[WHAT THE EXERCISE ASKS]
Without omitting anything, retype the data that follows.

[GIVEN DATA]

== Segment start ==

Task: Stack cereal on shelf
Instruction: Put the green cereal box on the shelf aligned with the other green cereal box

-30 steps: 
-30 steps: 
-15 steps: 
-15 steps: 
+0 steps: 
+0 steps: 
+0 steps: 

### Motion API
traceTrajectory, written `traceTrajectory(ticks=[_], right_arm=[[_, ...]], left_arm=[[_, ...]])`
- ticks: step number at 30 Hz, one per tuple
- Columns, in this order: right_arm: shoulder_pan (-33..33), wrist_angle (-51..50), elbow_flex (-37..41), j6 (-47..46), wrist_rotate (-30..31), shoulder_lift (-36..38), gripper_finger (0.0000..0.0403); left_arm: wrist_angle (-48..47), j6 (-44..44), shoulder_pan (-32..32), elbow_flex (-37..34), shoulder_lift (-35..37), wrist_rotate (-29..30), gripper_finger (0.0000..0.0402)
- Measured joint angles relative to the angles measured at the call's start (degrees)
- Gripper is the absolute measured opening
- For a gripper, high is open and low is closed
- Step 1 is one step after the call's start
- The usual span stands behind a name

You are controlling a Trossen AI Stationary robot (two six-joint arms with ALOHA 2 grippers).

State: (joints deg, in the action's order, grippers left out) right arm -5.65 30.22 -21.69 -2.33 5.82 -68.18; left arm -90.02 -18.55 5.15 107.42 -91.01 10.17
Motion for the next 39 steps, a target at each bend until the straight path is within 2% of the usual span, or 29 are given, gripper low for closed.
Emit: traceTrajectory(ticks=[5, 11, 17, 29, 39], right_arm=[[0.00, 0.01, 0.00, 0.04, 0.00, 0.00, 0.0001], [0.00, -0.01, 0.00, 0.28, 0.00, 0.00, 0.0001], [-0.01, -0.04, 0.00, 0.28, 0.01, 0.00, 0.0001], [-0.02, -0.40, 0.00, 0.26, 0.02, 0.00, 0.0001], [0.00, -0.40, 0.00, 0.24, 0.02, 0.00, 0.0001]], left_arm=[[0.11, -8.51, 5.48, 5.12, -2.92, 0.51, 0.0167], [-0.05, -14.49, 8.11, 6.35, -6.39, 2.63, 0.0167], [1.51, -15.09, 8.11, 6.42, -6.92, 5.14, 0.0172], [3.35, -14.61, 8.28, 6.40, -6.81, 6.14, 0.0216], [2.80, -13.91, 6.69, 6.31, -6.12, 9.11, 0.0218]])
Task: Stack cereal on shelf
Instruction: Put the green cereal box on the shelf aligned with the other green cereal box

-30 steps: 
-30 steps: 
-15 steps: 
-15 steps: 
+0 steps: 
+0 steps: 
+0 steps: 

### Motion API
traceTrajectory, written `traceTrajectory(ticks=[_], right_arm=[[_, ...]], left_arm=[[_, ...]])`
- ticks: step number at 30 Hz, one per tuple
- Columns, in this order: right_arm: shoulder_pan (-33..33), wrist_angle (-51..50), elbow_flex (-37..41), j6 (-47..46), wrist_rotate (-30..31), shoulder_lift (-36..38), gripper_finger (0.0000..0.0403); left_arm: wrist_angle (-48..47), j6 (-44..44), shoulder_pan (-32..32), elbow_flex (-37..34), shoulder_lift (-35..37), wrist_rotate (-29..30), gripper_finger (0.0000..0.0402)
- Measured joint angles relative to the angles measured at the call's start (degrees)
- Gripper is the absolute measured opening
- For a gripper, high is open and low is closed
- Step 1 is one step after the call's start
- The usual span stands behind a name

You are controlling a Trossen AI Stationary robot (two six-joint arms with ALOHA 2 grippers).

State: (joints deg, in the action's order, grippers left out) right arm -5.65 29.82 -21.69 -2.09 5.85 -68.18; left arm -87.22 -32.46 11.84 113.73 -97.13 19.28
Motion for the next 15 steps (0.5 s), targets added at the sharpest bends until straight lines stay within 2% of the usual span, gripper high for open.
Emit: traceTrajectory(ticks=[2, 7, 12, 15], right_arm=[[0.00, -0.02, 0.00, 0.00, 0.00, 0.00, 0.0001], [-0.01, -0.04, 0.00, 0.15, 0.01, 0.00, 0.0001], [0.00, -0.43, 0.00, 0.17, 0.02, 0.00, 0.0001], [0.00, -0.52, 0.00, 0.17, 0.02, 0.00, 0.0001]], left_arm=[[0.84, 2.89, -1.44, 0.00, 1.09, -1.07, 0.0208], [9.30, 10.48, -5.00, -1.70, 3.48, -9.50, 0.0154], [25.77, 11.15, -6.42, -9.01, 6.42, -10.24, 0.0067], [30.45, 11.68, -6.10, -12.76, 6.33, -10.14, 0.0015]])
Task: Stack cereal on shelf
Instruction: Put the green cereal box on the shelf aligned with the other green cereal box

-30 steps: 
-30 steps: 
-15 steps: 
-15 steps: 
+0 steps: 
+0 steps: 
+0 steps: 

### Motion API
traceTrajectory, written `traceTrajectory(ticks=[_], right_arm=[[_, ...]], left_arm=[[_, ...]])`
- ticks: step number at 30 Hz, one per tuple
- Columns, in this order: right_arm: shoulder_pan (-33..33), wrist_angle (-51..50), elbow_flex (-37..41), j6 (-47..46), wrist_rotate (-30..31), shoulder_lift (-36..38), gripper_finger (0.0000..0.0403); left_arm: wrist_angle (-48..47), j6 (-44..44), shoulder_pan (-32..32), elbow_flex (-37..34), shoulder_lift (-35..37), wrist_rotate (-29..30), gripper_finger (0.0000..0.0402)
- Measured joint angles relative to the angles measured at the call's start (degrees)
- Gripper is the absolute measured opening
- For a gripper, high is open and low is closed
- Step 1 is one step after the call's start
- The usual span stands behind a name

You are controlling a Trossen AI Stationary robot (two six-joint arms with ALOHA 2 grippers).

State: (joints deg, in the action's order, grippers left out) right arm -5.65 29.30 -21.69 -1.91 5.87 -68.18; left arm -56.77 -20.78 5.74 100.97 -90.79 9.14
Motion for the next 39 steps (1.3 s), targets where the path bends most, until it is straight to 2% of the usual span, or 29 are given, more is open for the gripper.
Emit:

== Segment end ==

[EXERCISE SOLUTION]
Task: Stack cereal on shelf
Instruction: Put the green cereal box on the shelf aligned with the other green cereal box

-30 steps: 
-30 steps: 
-15 steps: 
-15 steps: 
+0 steps: 
+0 steps: 
+0 steps: 

### Motion API
traceTrajectory, written `traceTrajectory(ticks=[_], right_arm=[[_, ...]], left_arm=[[_, ...]])`
- ticks: step number at 30 Hz, one per tuple
- Columns, in this order: right_arm: shoulder_pan (-33..33), wrist_angle (-51..50), elbow_flex (-37..41), j6 (-47..46), wrist_rotate (-30..31), shoulder_lift (-36..38), gripper_finger (0.0000..0.0403); left_arm: wrist_angle (-48..47), j6 (-44..44), shoulder_pan (-32..32), elbow_flex (-37..34), shoulder_lift (-35..37), wrist_rotate (-29..30), gripper_finger (0.0000..0.0402)
- Measured joint angles relative to the angles measured at the call's start (degrees)
- Gripper is the absolute measured opening
- For a gripper, high is open and low is closed
- Step 1 is one step after the call's start
- The usual span stands behind a name

You are controlling a Trossen AI Stationary robot (two six-joint arms with ALOHA 2 grippers).

State: (joints deg, in the action's order, grippers left out) right arm -5.65 30.22 -21.69 -2.33 5.82 -68.18; left arm -90.02 -18.55 5.15 107.42 -91.01 10.17
Motion for the next 39 steps, a target at each bend until the straight path is within 2% of the usual span, or 29 are given, gripper low for closed.
Emit: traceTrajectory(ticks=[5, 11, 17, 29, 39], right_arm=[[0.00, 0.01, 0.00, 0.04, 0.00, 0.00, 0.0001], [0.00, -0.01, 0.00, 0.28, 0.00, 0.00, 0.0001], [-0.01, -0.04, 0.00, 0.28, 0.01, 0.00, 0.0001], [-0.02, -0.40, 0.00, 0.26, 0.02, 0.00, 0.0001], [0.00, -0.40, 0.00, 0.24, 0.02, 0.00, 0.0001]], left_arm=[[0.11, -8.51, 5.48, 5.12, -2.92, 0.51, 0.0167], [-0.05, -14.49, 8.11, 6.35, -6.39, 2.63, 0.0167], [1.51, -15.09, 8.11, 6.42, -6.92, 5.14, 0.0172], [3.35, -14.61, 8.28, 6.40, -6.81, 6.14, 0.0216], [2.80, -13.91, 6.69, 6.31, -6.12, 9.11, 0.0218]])
Task: Stack cereal on shelf
Instruction: Put the green cereal box on the shelf aligned with the other green cereal box

-30 steps: 
-30 steps: 
-15 steps: 
-15 steps: 
+0 steps: 
+0 steps: 
+0 steps: 

### Motion API
traceTrajectory, written `traceTrajectory(ticks=[_], right_arm=[[_, ...]], left_arm=[[_, ...]])`
- ticks: step number at 30 Hz, one per tuple
- Columns, in this order: right_arm: shoulder_pan (-33..33), wrist_angle (-51..50), elbow_flex (-37..41), j6 (-47..46), wrist_rotate (-30..31), shoulder_lift (-36..38), gripper_finger (0.0000..0.0403); left_arm: wrist_angle (-48..47), j6 (-44..44), shoulder_pan (-32..32), elbow_flex (-37..34), shoulder_lift (-35..37), wrist_rotate (-29..30), gripper_finger (0.0000..0.0402)
- Measured joint angles relative to the angles measured at the call's start (degrees)
- Gripper is the absolute measured opening
- For a gripper, high is open and low is closed
- Step 1 is one step after the call's start
- The usual span stands behind a name

You are controlling a Trossen AI Stationary robot (two six-joint arms with ALOHA 2 grippers).

State: (joints deg, in the action's order, grippers left out) right arm -5.65 29.82 -21.69 -2.09 5.85 -68.18; left arm -87.22 -32.46 11.84 113.73 -97.13 19.28
Motion for the next 15 steps (0.5 s), targets added at the sharpest bends until straight lines stay within 2% of the usual span, gripper high for open.
Emit: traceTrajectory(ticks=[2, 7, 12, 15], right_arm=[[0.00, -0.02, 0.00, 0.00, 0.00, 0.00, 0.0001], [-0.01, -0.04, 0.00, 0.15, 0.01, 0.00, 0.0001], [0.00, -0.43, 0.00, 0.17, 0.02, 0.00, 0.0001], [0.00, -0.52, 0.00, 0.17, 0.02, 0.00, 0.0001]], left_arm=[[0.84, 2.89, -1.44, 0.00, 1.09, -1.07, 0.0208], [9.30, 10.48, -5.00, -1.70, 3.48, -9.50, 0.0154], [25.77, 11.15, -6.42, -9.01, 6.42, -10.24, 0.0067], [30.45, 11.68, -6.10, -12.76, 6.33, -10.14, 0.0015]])
Task: Stack cereal on shelf
Instruction: Put the green cereal box on the shelf aligned with the other green cereal box

-30 steps: 
-30 steps: 
-15 steps: 
-15 steps: 
+0 steps: 
+0 steps: 
+0 steps: 

### Motion API
traceTrajectory, written `traceTrajectory(ticks=[_], right_arm=[[_, ...]], left_arm=[[_, ...]])`
- ticks: step number at 30 Hz, one per tuple
- Columns, in this order: right_arm: shoulder_pan (-33..33), wrist_angle (-51..50), elbow_flex (-37..41), j6 (-47..46), wrist_rotate (-30..31), shoulder_lift (-36..38), gripper_finger (0.0000..0.0403); left_arm: wrist_angle (-48..47), j6 (-44..44), shoulder_pan (-32..32), elbow_flex (-37..34), shoulder_lift (-35..37), wrist_rotate (-29..30), gripper_finger (0.0000..0.0402)
- Measured joint angles relative to the angles measured at the call's start (degrees)
- Gripper is the absolute measured opening
- For a gripper, high is open and low is closed
- Step 1 is one step after the call's start
- The usual span stands behind a name

You are controlling a Trossen AI Stationary robot (two six-joint arms with ALOHA 2 grippers).

State: (joints deg, in the action's order, grippers left out) right arm -5.65 29.30 -21.69 -1.91 5.87 -68.18; left arm -56.77 -20.78 5.74 100.97 -90.79 9.14
Motion for the next 39 steps (1.3 s), targets where the path bends most, until it is straight to 2% of the usual span, or 29 are given, more is open for the gripper.
Emit:

Work on the exercise is complete.